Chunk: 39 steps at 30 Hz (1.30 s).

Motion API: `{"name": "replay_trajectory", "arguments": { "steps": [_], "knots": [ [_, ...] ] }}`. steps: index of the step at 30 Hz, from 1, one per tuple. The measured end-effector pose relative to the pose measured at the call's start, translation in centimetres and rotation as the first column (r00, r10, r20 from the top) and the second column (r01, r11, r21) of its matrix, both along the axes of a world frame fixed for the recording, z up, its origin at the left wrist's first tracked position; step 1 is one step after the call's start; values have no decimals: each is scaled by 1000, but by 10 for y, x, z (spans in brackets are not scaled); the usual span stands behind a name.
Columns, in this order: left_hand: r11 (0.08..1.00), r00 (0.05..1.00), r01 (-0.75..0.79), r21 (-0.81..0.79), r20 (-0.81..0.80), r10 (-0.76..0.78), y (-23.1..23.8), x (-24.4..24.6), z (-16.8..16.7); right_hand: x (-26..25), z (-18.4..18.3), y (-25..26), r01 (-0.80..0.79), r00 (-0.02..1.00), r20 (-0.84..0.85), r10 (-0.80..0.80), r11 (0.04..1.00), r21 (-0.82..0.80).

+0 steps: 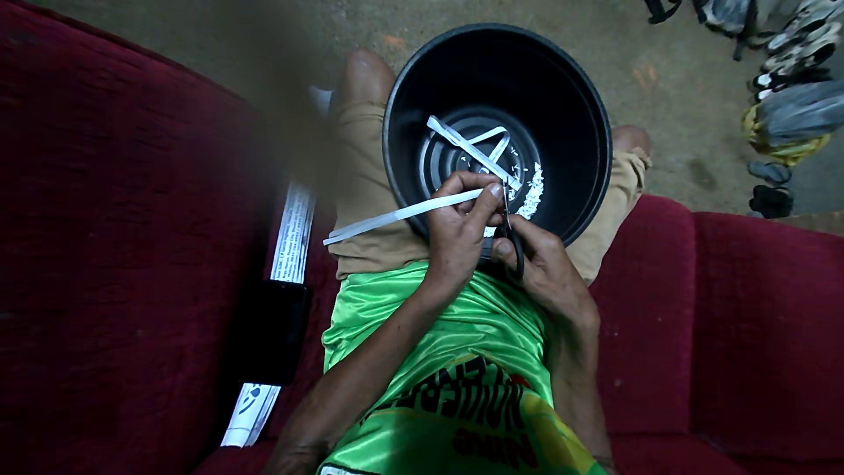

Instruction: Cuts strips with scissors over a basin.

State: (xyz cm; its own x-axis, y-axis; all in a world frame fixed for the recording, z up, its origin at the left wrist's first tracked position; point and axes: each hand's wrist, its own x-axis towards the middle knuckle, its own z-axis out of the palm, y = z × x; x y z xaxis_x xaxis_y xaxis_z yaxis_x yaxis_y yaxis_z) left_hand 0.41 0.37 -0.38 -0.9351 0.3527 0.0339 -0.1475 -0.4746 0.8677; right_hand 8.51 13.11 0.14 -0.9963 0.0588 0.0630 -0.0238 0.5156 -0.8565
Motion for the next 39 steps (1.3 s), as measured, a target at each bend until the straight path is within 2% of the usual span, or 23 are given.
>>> {"name": "replay_trajectory", "arguments": {
  "steps": [3,21,26,30,35,39],
  "knots": [
    [998,1000,-27,51,0,27,5,-5,-4,0,-1,0,5,1000,-12,-5,1000,-7],
    [994,994,-105,16,15,105,4,-8,-6,3,-3,1,41,998,45,-38,996,-84],
    [995,996,-93,27,13,93,3,-6,-4,3,-1,2,-9,998,59,12,999,-54],
    [999,999,-33,-42,-8,33,-4,1,0,2,-2,2,-13,999,34,14,1000,-23],
    [998,998,-67,21,8,66,2,-4,-4,1,-2,3,-3,1000,14,4,1000,-25],
    [998,998,-64,10,4,64,2,-4,-4,0,-2,2,19,1000,17,-18,999,-40]
  ]
}}
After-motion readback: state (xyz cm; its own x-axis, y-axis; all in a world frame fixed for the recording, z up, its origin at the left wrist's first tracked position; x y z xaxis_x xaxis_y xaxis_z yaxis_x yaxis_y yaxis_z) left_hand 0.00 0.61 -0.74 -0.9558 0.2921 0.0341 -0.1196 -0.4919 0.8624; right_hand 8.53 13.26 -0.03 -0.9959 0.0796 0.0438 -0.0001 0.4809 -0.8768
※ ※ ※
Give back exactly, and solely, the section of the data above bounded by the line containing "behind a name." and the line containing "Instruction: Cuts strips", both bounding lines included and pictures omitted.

Motion API: `{"name": "replay_trajectory", "arguments": { "steps": [_], "knots": [ [_, ...] ] }}`. steps: index of the step at 30 Hz, from 1, one per tuple. The measured end-effector pose relative to the pose measured at the call's start, translation in centimetres and rotation as the first column (r00, r10, r20 from the top) and the second column (r01, r11, r21) of its matrix, both along the axes of a world frame fixed for the recording, z up, its origin at the left wrist's first tracked position; step 1 is one step after the call's start; values have no decimals: each is scaled by 1000, but by 10 for y, x, z (spans in brackets are not scaled); the usual span stands behind a name.
Columns, in this order: left_hand: r11 (0.08..1.00), r00 (0.05..1.00), r01 (-0.75..0.79), r21 (-0.81..0.79), r20 (-0.81..0.80), r10 (-0.76..0.78), y (-23.1..23.8), x (-24.4..24.6), z (-16.8..16.7); right_hand: x (-26..25), z (-18.4..18.3), y (-25..26), r01 (-0.80..0.79), r00 (-0.02..1.00), r20 (-0.84..0.85), r10 (-0.80..0.80), r11 (0.04..1.00), r21 (-0.82..0.80).

+0 steps: 

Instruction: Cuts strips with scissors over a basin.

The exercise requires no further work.